Dies Kies-/Substratzonen sind meist eher anaerob, aber es ist ja bekannt, dass andere notwendige Bakterien dafür deutlich den Sauerstoff benötigen. Aus Sicht der notwendigen Platzverhältnisse für das Substrat, was kaum Jemand an seinem Teich zur Verfügung stellen möchte, finde ich die Nutzung von Kunststoffmedien in einer kleinen Biostufe schon für sinvoll. Dies spart Platz für Regenerationszonen und bietet mehr Möglichkeiten für eine großzügigere Bade- & Schwimmzone. Diese Biostufe dann zusätzlich belüftet, so dass die Bakterien dort vernünftig arbeiten können und das so umgewandelte "nährstoffreiche" Wasser kann den Pflanzen direkt über die Keisdränage zur Verfügung gestellt werden.

Ist aber nur meine rein persönliche Theorie, die ich mir auf Grund meiner bisherigen Beobachtungen am eigenen Teich, so plausibel machen kann.


----------



## Daelmanu (20. Jan. 2017)

Der Teichbauer hat sich heute dann doch gegen die erste Steinreihe entschieden, die Arbeiten werden auf die nächste Woche verschoben...

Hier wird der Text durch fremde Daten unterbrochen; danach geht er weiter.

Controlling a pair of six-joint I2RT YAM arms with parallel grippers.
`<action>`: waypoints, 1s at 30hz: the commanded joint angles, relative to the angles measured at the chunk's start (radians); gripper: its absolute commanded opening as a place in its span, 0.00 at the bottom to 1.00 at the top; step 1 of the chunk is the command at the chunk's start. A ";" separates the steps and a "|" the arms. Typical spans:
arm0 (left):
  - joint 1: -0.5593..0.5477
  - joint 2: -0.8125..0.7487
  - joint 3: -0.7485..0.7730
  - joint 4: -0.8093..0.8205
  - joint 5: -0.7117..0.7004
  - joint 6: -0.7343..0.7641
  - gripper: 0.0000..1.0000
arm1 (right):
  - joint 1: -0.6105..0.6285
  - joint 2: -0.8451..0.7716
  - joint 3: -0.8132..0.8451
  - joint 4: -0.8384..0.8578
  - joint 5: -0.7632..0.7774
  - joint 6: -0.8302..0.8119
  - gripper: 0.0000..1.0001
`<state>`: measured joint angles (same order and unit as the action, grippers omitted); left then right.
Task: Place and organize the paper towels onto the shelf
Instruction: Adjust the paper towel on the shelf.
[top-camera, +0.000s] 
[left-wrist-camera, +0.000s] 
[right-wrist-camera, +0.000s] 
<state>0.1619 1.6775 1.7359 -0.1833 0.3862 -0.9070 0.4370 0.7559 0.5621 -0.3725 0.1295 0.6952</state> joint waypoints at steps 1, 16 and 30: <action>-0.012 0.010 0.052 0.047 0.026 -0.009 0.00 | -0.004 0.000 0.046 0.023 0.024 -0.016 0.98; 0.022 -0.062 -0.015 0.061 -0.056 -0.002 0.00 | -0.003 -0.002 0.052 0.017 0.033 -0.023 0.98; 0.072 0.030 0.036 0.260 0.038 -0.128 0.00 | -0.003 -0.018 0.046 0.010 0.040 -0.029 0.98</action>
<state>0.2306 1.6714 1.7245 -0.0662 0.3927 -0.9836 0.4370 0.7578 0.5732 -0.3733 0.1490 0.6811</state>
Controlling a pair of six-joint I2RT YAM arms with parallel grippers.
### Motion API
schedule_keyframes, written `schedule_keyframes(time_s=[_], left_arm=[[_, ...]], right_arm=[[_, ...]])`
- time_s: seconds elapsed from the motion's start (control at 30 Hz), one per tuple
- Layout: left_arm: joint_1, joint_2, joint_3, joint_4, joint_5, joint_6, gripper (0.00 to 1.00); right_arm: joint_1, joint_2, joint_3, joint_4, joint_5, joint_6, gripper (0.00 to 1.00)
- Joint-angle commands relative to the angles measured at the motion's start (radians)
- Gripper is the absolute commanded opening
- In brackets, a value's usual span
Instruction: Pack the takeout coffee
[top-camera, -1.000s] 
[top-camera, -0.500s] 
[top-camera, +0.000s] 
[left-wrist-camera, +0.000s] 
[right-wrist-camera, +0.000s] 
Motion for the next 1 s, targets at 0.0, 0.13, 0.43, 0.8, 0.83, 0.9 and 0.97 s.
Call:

Noch eine kurze Anmerkung zu der Verwendung eines Drainage Kiesbett Biofilters. Die Fläche liegt bei etwa 15qm, Tiefe 1m. Nach einer Grobkies Verteilschicht, plane ich 4-10 Quarzkiesschicht von 40-50cm. Große Regenerationsflächen sind von mir ausdrücklich erwünscht da wir augenscheinlich naturnah bauen wollen. Abgesehen von der kleinen Terrasse ist auch in den Flachwasserzonen Pflanzenbewuchs vorgesehen wie
hier:
* defekter Link entfernt *

oder:
https://www.galanet.org/wp-content/uploads/2016/04/Schwimmteich-anlegen-BB-1.jpg

Ich plane die Einarbeitung der Naturagard Ufermatte bis zur Kapillarsperre und diese dann zu bemoosen/zu bepflanzen. Ich möchte ungerne ein Steingrab. Das sieht zudem unnatürlich aus...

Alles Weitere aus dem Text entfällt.